Print the lines below from the line with "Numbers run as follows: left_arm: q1" to the line with "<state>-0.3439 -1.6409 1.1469" exactly, keeping both ends, and print no pictures.

Records from a data source:
------------------------------

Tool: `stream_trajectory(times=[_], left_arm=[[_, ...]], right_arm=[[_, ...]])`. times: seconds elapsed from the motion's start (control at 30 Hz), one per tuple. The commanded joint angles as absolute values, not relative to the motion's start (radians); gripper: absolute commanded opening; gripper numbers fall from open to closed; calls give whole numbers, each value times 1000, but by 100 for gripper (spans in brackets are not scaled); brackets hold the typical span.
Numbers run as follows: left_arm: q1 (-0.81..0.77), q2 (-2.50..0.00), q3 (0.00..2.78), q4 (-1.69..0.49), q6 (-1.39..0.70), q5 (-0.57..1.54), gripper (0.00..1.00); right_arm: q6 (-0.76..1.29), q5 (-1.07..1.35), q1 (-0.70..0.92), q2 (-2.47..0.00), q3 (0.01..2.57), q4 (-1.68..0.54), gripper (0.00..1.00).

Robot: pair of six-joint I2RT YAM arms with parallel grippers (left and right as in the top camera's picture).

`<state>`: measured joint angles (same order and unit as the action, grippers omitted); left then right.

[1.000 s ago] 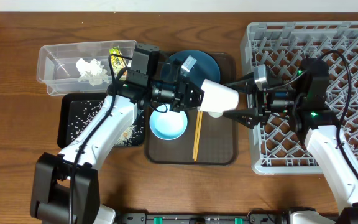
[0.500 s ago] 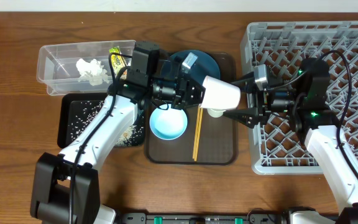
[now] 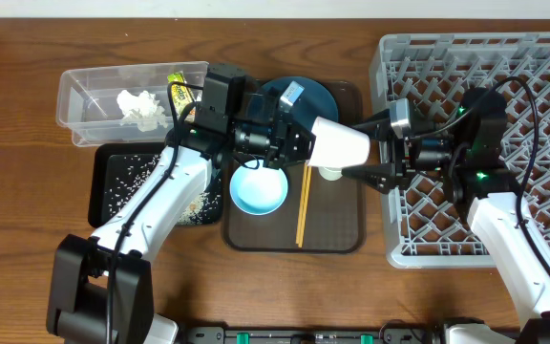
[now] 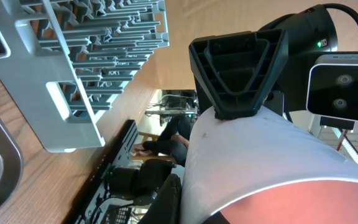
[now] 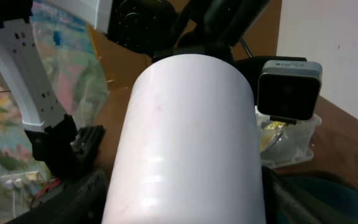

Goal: Sort waste into correct bins and load items into the dishwasher rack
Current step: 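Hand the cup from the left gripper to the right gripper, then carry the cup right and place it upside down in the rack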

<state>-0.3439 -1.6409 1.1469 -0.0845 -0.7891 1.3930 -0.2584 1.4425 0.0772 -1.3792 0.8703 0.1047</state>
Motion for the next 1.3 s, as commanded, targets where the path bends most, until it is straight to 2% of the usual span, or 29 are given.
stream_trajectory(times=[0.0,0.17,0.33,0.37,0.47,0.53,0.63,0.9,1.17,1.27], left_arm=[[-347,-1648,1150,-79,-795,1403,6],[-347,-1648,1150,-62,-807,1403,6],[-347,-1648,1150,-61,-805,1403,7],[-347,-1648,1150,-61,-798,1403,13],[-347,-1648,1150,-62,-699,1402,46],[-347,-1648,1149,-67,-620,1399,55],[-345,-1648,1146,-91,-547,1354,64],[-336,-1642,1145,-441,-320,791,77],[-239,-1505,1145,-612,-258,501,83],[-208,-1448,1145,-669,-258,427,84]], right_arm=[[-278,1474,93,-1381,888,109,71],[-278,1474,93,-1381,888,109,61],[-277,1474,93,-1381,888,105,58],[-277,1472,93,-1381,888,100,57],[-276,1462,93,-1381,888,65,54],[-251,1427,93,-1381,888,25,51],[-190,1340,93,-1381,888,-27,44],[-12,1166,58,-1380,888,-54,29],[4,952,-4,-1342,889,-178,18],[4,853,-14,-1302,893,-252,18]])
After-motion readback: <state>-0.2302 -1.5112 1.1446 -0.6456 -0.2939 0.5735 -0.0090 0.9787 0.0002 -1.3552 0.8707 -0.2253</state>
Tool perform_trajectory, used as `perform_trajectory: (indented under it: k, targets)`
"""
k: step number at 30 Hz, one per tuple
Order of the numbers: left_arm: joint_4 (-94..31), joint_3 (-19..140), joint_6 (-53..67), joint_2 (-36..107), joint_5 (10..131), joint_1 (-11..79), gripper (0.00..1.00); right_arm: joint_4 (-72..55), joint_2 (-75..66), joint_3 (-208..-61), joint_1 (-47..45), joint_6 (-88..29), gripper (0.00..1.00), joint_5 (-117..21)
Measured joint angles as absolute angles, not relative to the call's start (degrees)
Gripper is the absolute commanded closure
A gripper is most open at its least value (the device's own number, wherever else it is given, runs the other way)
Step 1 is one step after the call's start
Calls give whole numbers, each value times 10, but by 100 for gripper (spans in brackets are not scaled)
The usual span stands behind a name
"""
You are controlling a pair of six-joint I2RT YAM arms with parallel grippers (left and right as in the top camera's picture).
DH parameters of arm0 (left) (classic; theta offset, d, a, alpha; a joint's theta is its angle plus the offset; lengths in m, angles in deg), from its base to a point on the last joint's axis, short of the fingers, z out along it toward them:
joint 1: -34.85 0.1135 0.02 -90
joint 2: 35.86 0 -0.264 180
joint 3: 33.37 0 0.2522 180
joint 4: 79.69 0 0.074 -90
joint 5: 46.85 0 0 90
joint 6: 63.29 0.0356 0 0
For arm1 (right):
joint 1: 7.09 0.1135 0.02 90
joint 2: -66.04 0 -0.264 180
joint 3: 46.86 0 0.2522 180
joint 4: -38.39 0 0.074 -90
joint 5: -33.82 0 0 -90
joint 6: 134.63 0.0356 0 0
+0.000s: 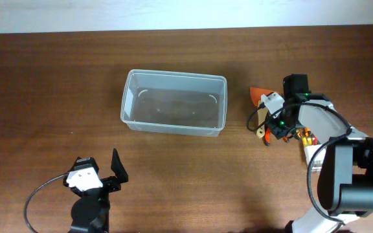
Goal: Pack container
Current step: 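Lower the right gripper and grasp the red-handled pliers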
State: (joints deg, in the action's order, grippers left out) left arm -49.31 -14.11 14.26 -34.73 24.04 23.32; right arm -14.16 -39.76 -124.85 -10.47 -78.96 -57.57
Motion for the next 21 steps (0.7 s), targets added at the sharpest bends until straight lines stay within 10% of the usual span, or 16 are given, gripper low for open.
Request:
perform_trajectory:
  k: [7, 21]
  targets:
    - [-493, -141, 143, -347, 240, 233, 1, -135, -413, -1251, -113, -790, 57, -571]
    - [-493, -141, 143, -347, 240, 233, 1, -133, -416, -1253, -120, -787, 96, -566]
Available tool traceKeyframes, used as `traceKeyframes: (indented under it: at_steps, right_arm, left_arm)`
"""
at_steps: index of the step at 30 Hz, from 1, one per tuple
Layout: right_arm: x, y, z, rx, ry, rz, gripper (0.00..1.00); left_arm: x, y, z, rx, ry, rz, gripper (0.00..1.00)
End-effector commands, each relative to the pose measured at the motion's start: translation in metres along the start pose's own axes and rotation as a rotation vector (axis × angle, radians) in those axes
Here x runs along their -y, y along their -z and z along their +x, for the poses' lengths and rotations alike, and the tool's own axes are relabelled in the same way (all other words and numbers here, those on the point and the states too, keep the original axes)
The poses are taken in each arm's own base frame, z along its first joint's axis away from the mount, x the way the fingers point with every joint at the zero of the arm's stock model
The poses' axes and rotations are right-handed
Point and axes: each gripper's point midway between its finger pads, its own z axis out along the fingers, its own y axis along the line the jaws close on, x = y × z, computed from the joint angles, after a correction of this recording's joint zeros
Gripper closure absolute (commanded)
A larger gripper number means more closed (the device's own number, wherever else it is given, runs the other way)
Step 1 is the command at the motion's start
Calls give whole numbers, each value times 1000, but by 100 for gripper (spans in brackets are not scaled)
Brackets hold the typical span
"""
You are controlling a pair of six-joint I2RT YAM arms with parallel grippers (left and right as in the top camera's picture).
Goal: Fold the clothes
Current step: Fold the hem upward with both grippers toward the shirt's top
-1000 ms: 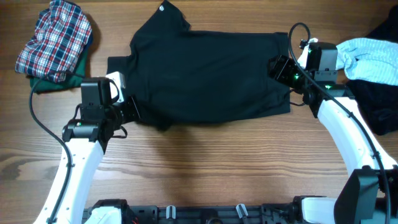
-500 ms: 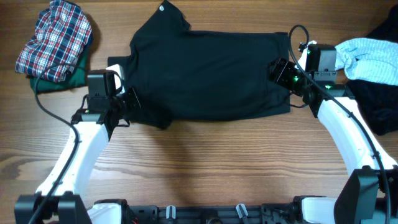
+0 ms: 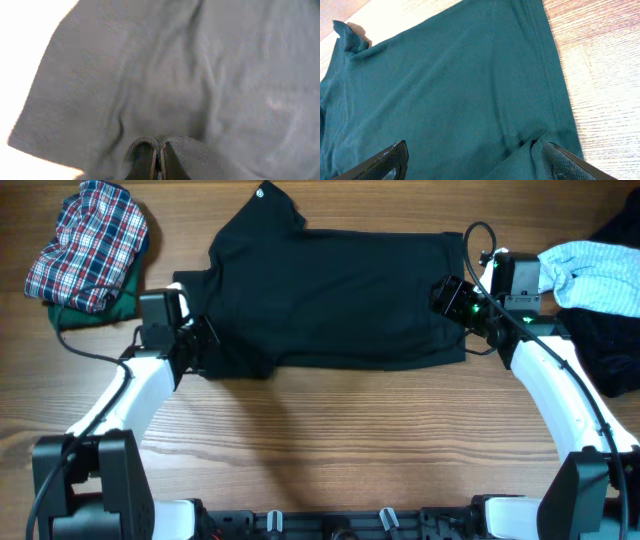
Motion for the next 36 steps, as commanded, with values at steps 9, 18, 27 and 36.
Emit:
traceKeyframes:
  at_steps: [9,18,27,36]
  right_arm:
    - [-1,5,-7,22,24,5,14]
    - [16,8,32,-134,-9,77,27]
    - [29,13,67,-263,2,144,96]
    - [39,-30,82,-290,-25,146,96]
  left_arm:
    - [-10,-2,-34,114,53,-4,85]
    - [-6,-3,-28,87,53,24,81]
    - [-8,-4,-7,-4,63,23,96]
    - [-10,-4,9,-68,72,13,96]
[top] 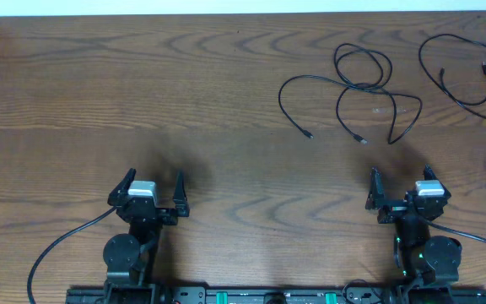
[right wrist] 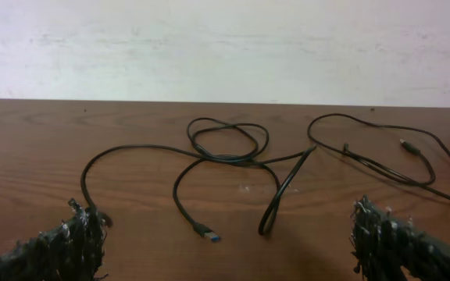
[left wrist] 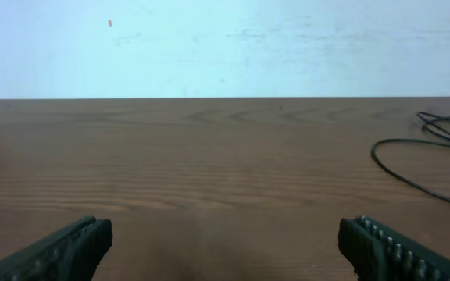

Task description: Untangle cables

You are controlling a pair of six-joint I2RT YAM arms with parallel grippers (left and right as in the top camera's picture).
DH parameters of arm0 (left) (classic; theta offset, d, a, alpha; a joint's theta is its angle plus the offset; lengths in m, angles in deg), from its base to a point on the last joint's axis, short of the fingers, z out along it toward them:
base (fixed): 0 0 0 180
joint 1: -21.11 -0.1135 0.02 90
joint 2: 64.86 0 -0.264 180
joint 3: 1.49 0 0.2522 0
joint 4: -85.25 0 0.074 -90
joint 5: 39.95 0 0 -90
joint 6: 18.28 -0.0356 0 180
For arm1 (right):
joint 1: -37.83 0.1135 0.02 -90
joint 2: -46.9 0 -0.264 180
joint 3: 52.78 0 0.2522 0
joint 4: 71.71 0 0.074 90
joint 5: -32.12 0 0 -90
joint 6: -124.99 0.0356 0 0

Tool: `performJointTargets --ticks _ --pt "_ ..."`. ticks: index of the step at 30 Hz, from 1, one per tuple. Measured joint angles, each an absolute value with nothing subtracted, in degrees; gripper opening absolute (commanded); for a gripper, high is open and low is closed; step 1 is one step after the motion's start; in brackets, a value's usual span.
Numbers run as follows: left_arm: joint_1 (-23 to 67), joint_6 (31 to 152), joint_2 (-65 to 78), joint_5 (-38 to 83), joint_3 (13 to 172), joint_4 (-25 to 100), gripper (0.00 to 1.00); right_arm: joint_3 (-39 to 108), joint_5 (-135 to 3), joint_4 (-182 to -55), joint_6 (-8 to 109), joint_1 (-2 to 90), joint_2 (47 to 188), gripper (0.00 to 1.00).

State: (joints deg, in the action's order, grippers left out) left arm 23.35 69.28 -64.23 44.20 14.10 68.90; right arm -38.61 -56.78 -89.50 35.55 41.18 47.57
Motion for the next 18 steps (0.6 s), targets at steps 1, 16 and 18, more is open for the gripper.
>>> performJointTargets --ticks 1,16,18 --pt "23.35 69.22 -64.23 44.42 14.10 68.88 0.99 -38.61 -56.78 -89.50 35.55 41.18 47.57 0.99" --pt "22.43 70.03 -64.23 45.80 14.10 68.77 0.99 -38.61 -56.78 -89.50 35.55 41.18 47.59 0.99" --pt "22.32 70.03 -64.23 45.91 14.10 68.77 0.99 -38.61 -56.78 -89.50 35.55 41.18 47.59 0.99"
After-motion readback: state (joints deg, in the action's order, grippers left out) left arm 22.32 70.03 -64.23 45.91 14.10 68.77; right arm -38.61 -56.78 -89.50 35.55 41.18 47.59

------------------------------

§ **Answer to the problem**
Numbers run as follows: left_arm: q1 (-0.81..0.77), q2 (-2.50..0.00), q3 (0.00..2.78), q4 (-1.69..0.49), q6 (-1.39..0.70), q5 (-0.57..1.54), gripper (0.00..1.00); right_arm: q6 (-0.76..1.29), q5 (-1.07..1.35), q1 (-0.70..0.92), q2 (-2.47..0.00), q3 (0.01..2.57), q4 (-1.68..0.54), gripper (0.00..1.00).

Robot: pair of six-joint I2RT YAM arms with parallel grippers (left and right as in the top camera's picture).

`<state>`: measured joint angles (same order and unit as the action, grippers omitted); left then right.

[1.000 s ago] 
[0.500 s ago] 
[now] 
[now] 
[now] 

Goal: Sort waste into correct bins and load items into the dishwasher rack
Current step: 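Hand the cup from the left gripper to the right gripper, then carry the cup right and place it upside down in the rack
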
<state>-0.3439 -1.6409 1.1469 -0.0845 -0.7891 1.3930 -0.2584 1.4425 0.0772 -1.3792 0.8703 0.1047</state>

That completes the answer to the exercise.